Hitler knew what his own agenda was from the outset, and his party made his dream a reality.

Stupid Ken.

mimishimmi · 30/04/2016 09:55

pilpiloni: There were so many groups up for extermination - Romani, mischlinge who had converted, poor people, protestants, anyone Nazis didn't like the look of. There was so much collaboration too and we all knew (and talked about) who ended up with pots of money afterwards and our families lived, and still do, in tremendous fear of them because of it. It is a huge factor in the declining demographics/rejection of religious institutions in the West (because many of the church leaders were right in on the corruption both then and afterward) I had classmates in my rural public school whose Romani grandparents were also survivors of the camps in Europe and they had very different stories about who was running the joint and what happened. It is a fact that forty million Europeans died - how does this minimise the holocaust? Why is it not relevant? If the numbers are important, many more non-Jews than Jews died. Millions more lost everything, including all their friends. It is precisely because of the holocaust and losing everything that many of us are so freaked out that the same ilk of war criminals are collaborating yet again to try and get us to invade the Middle East. It is because we are being asked to die for this ... again... that everyone is now , rightly, asking questions about last time.

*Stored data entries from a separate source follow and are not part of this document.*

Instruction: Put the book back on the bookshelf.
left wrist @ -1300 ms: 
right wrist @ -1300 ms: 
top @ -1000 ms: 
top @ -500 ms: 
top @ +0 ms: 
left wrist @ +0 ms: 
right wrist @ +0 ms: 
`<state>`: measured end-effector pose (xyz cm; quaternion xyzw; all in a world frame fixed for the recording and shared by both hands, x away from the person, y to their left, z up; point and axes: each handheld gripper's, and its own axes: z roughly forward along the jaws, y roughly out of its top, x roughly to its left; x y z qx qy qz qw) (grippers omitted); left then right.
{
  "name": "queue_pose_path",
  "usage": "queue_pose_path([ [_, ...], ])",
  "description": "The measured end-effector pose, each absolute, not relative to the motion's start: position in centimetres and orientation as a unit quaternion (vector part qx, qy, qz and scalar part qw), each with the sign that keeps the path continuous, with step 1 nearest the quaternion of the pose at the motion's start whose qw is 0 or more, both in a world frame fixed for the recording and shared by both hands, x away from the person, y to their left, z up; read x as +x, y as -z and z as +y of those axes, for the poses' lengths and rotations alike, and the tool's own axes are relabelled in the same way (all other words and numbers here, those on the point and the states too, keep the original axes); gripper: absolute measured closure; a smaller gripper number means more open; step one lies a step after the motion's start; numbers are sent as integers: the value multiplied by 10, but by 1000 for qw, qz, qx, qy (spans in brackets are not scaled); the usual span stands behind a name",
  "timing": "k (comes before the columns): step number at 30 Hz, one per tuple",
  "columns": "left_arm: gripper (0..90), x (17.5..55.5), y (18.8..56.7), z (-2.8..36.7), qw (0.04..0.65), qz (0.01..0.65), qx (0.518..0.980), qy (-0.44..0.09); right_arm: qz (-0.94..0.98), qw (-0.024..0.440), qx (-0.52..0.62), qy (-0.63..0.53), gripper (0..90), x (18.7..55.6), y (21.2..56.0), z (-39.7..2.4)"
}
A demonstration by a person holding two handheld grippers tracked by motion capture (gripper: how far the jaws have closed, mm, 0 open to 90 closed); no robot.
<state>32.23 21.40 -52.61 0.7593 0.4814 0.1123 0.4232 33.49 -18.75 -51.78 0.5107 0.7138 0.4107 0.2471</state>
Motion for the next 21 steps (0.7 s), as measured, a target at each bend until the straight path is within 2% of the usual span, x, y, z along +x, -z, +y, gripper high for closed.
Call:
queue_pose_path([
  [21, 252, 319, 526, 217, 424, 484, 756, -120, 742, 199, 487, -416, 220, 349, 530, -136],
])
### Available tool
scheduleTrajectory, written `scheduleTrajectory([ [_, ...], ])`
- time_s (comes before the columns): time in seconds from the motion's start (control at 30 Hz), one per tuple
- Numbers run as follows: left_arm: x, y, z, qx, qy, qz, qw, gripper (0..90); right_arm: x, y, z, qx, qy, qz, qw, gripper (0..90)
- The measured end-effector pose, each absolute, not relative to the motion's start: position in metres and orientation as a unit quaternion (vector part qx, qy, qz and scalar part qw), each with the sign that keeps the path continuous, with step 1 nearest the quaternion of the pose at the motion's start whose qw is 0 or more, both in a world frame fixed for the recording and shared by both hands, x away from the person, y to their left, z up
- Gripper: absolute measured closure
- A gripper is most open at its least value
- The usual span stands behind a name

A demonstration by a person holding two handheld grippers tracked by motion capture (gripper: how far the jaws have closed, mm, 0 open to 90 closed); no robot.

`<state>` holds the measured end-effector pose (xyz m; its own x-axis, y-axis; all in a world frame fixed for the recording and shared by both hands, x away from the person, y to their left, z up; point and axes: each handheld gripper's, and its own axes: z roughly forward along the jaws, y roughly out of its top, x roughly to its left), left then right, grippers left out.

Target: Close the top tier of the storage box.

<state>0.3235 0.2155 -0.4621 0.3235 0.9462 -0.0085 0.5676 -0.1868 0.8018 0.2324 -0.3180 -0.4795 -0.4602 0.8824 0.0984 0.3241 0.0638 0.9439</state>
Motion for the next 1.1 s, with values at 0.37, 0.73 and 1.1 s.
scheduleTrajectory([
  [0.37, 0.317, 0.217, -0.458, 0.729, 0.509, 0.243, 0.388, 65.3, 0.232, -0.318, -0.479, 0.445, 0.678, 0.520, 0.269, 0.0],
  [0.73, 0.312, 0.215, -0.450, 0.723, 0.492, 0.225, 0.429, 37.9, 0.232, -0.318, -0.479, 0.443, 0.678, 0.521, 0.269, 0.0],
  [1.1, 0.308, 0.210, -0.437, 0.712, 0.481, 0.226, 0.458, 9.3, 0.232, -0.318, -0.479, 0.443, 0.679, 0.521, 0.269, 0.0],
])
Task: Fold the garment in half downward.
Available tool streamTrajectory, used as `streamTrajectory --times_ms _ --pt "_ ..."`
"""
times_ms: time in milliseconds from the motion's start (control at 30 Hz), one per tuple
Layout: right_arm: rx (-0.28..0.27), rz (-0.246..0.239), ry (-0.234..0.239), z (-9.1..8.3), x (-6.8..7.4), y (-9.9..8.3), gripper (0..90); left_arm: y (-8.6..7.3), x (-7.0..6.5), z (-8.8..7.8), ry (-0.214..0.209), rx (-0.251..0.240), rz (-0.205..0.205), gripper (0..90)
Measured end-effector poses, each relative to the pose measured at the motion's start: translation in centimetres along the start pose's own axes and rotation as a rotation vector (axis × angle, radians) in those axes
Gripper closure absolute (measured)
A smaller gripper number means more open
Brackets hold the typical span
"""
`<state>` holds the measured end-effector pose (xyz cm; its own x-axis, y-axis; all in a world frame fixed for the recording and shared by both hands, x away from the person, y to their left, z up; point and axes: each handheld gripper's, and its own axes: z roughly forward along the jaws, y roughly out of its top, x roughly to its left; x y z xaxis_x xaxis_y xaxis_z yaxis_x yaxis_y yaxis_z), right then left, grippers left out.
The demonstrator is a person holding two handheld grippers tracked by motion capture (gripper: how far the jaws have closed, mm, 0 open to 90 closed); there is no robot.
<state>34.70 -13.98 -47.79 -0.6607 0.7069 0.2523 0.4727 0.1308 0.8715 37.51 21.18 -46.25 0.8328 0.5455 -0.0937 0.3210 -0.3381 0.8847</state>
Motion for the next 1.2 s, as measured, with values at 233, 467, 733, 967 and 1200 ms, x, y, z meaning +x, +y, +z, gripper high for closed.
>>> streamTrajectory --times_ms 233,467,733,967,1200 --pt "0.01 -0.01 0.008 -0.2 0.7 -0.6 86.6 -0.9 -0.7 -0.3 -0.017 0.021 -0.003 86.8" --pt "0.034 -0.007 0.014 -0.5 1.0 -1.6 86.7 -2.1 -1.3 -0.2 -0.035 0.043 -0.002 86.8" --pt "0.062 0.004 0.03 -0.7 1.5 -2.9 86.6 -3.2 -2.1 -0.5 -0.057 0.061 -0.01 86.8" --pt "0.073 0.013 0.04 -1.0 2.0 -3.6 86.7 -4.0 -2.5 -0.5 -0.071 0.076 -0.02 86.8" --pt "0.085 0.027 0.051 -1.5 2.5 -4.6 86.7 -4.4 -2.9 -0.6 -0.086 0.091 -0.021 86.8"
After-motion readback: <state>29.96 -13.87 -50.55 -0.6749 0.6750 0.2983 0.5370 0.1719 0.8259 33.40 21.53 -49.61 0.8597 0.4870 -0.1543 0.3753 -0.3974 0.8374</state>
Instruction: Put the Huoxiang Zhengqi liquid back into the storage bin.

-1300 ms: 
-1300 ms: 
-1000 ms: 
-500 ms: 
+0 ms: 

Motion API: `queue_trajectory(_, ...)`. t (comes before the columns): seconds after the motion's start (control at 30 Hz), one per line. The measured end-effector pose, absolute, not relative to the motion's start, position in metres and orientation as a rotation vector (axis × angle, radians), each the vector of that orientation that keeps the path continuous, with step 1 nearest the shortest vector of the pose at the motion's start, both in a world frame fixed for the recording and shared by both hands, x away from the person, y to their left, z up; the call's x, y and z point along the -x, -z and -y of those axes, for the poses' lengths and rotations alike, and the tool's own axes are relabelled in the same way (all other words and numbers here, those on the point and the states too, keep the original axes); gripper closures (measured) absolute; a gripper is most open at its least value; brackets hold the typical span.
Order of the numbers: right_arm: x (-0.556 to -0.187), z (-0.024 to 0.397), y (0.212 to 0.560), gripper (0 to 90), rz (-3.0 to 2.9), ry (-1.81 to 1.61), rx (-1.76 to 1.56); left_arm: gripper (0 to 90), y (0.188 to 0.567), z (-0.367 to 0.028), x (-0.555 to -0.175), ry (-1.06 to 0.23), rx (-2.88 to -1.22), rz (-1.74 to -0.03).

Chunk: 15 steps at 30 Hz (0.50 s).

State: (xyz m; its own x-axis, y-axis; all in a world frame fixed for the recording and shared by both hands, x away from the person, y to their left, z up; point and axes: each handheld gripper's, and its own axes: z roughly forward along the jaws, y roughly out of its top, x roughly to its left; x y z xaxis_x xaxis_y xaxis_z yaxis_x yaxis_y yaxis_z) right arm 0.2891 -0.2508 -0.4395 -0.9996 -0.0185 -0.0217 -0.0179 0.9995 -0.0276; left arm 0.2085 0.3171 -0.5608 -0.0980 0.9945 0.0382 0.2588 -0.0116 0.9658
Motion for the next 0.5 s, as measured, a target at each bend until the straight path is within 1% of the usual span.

Sallyingforth · 30/04/2016 10:22

grinkle
Those are interesting quotes indeed. But could I politely point out that those personal views are no more nor less valid than the ones the writer himself seeks to 'correct'.

Lycaenidae · 30/04/2016 10:27

the same ilk of war criminals are collaborating yet again to try and get us to invade the Middle East.

Which same ilk would that be? The international Jewish conspiracy that controls government from behind the scenes? The Nazis of the EU? Could you perhaps be a little more precise about which same ilk you are accusing of both casing the second world war and then "invading the Middle East", whatever that might mean?

Mistigri · 30/04/2016 10:33

Zionist? Nah, Hitler just wanted them far from him

I think it's very difficult to defend KL's remarks on historical grounds precisely because of this point. Hitler was not a Zionist and never shared the goals of Zionists. I find it extraordinary that he would even have gone into this territory without being absolutely sure of his facts. I actually wonder whether he's going a bit senile.

On the other hand, Zionism (I mean here Zionism in the sense that Israel is the promised land and the Jews God's chosen people) springs from a vein of exceptionalism that is found in all types of nationalist, separatist and supremacist thinking. KL is right that it has become very difficult to discuss this without being accused of anti-semitism.

evilcherub · 30/04/2016 10:39

Anyone else notice how the holocaust is slowly being appropriated by other groups, who were never victims of the Nazis (and are often great supporters of Hitler). There was even a Kristallnacht event in Sweden in which Jews were not in included (the whole point about Kristallnacht was that it was the night in which Nazis burned, looted and killed Jews and smashed their shops). www.breitbart.com/london/2015/11/10/jewish-community-excluded-swedish-anti-nazi-holocaust-kristallnacht-commemoration/

History is slowing being rewritten by a pernicious and virulent ideology that is seeping into every aspect of the West. It's Orwellian that the liberals tend to be leading the way.